Provided data:
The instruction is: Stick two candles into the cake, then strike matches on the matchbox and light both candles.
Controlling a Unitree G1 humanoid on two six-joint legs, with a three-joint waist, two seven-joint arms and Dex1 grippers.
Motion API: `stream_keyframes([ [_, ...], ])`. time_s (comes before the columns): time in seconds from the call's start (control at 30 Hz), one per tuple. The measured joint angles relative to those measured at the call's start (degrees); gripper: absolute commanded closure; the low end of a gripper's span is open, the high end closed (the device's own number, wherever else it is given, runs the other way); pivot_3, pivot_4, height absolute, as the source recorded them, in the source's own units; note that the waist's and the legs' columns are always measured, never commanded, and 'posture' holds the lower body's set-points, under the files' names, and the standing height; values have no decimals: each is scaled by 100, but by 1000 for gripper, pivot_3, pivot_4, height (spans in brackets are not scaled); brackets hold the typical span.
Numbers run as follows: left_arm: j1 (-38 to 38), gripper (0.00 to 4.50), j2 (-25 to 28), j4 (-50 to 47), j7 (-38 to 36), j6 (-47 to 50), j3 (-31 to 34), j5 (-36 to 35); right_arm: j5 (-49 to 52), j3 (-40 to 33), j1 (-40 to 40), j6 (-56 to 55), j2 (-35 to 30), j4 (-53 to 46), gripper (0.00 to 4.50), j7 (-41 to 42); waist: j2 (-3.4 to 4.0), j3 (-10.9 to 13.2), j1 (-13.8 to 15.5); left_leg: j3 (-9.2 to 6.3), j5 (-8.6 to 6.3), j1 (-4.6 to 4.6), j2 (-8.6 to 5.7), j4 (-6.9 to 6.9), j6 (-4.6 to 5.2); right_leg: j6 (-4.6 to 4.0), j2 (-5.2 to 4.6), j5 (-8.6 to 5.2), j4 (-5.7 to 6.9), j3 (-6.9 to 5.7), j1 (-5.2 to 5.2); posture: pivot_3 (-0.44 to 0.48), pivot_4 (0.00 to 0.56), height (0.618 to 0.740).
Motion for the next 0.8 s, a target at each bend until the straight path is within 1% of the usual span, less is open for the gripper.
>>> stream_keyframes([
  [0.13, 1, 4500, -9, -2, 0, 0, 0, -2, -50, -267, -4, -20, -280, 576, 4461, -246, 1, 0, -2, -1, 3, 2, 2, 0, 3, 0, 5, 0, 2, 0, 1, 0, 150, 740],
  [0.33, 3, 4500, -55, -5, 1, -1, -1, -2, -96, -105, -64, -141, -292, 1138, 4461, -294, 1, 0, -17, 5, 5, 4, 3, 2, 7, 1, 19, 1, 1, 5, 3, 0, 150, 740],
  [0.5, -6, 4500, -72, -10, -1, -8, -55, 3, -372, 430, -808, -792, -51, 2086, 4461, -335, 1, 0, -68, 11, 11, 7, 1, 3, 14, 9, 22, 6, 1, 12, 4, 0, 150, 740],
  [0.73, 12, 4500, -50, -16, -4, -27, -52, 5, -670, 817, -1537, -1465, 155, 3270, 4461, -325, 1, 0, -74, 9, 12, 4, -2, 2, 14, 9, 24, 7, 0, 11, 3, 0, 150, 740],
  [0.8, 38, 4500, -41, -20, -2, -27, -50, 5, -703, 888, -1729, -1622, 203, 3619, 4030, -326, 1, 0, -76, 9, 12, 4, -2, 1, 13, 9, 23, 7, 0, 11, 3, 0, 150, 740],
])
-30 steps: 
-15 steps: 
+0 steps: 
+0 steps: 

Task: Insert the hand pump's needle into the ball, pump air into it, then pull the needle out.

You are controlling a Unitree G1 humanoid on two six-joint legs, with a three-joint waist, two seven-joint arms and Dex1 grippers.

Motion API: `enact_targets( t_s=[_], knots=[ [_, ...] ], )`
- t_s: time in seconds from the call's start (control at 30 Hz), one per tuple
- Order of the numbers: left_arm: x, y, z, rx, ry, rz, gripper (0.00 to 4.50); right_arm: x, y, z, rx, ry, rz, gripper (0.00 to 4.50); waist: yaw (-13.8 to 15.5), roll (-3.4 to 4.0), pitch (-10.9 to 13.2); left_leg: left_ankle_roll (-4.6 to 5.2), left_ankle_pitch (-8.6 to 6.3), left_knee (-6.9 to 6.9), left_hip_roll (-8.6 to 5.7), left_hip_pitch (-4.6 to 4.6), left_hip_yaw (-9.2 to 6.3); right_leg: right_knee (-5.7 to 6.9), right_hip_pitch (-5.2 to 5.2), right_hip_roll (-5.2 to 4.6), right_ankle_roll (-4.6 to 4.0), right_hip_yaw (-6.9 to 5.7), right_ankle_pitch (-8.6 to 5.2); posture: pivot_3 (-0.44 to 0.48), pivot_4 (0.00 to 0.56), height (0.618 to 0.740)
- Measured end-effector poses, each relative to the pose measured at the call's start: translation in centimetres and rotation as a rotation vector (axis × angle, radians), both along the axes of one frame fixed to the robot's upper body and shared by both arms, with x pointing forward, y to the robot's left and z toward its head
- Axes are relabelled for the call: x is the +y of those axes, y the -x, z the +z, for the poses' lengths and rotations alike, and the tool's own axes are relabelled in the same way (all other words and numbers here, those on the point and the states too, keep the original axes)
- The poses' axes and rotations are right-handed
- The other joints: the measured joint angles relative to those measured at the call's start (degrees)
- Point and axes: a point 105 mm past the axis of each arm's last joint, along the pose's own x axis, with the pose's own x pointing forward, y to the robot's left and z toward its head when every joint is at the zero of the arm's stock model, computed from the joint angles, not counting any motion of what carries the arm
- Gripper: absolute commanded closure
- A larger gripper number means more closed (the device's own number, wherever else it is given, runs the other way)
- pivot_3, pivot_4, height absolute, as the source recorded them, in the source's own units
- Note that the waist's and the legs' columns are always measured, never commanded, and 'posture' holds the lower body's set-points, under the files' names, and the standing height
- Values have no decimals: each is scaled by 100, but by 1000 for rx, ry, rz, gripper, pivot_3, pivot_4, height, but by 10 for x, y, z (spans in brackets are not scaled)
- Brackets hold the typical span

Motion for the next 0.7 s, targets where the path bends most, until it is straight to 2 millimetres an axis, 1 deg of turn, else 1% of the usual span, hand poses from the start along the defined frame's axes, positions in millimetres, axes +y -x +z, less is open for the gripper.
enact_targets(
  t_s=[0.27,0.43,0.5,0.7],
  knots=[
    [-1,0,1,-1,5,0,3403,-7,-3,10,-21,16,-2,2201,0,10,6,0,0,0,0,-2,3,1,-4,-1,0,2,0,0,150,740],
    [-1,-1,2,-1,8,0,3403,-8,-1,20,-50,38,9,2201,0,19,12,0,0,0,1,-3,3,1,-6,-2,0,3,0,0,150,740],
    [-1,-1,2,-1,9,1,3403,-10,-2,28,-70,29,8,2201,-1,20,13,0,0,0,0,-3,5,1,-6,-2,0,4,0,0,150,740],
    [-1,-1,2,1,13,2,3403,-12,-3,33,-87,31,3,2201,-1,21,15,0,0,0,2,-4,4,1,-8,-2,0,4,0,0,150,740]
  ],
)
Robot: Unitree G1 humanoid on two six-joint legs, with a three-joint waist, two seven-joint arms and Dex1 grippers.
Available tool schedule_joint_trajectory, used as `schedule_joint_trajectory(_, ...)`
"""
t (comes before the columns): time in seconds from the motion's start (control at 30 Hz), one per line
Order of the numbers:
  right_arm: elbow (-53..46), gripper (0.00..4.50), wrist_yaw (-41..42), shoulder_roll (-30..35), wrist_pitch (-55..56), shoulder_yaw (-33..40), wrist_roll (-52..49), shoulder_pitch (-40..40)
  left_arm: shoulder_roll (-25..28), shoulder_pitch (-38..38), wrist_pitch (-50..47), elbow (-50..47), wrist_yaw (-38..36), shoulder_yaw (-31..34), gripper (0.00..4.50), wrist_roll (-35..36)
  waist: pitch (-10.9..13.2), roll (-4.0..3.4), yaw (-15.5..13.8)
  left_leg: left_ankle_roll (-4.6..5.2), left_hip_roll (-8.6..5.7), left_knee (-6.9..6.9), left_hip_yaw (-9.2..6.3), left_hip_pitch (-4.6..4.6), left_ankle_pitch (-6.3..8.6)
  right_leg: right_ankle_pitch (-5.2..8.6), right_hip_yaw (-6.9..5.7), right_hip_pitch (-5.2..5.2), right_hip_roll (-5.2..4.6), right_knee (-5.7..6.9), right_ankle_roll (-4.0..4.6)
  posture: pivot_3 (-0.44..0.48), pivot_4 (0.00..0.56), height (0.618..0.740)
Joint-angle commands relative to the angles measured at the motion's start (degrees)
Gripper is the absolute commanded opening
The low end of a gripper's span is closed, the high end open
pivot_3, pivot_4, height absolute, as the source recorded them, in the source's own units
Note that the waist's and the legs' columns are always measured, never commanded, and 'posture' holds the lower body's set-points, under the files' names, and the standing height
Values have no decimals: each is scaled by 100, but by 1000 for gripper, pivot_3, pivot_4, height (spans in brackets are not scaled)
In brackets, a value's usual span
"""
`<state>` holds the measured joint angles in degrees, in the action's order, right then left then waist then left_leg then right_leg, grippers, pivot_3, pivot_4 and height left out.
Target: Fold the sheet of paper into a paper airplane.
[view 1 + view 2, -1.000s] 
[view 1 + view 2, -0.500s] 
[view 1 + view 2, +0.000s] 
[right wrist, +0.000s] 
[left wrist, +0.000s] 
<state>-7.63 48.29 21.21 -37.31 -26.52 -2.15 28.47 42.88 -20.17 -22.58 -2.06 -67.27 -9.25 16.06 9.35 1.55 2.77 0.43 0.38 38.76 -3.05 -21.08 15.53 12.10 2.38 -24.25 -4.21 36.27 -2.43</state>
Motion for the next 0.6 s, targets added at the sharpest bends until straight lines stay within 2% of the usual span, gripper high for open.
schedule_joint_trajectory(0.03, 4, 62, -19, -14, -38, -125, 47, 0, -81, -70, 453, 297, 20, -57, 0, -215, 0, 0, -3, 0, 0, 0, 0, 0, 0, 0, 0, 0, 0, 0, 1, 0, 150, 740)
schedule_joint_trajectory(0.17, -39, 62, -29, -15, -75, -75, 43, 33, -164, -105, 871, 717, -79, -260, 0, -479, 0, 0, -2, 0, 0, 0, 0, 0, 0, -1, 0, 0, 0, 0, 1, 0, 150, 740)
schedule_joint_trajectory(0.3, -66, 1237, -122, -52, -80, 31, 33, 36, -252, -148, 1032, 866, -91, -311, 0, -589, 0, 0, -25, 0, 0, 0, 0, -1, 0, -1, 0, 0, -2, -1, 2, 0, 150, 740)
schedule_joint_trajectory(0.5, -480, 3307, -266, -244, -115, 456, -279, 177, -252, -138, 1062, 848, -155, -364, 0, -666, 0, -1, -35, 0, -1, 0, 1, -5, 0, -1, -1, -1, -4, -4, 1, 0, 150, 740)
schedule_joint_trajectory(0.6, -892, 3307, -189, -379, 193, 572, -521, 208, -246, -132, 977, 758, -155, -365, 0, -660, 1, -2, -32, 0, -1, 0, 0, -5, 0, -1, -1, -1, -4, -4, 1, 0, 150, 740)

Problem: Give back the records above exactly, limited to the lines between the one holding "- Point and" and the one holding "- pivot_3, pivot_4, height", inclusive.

Written answer:
- Point and axes: a point 105 mm past the axis of each arm's last joint, along the pose's own x axis, with the pose's own x pointing forward, y to the robot's left and z toward its head when every joint is at the zero of the arm's stock model, computed from the joint angles, not counting any motion of what carries the arm
- Gripper: absolute commanded closure
- A larger gripper number means more closed (the device's own number, wherever else it is given, runs the other way)
- pivot_3, pivot_4, height absolute, as the source recorded them, in the source's own units

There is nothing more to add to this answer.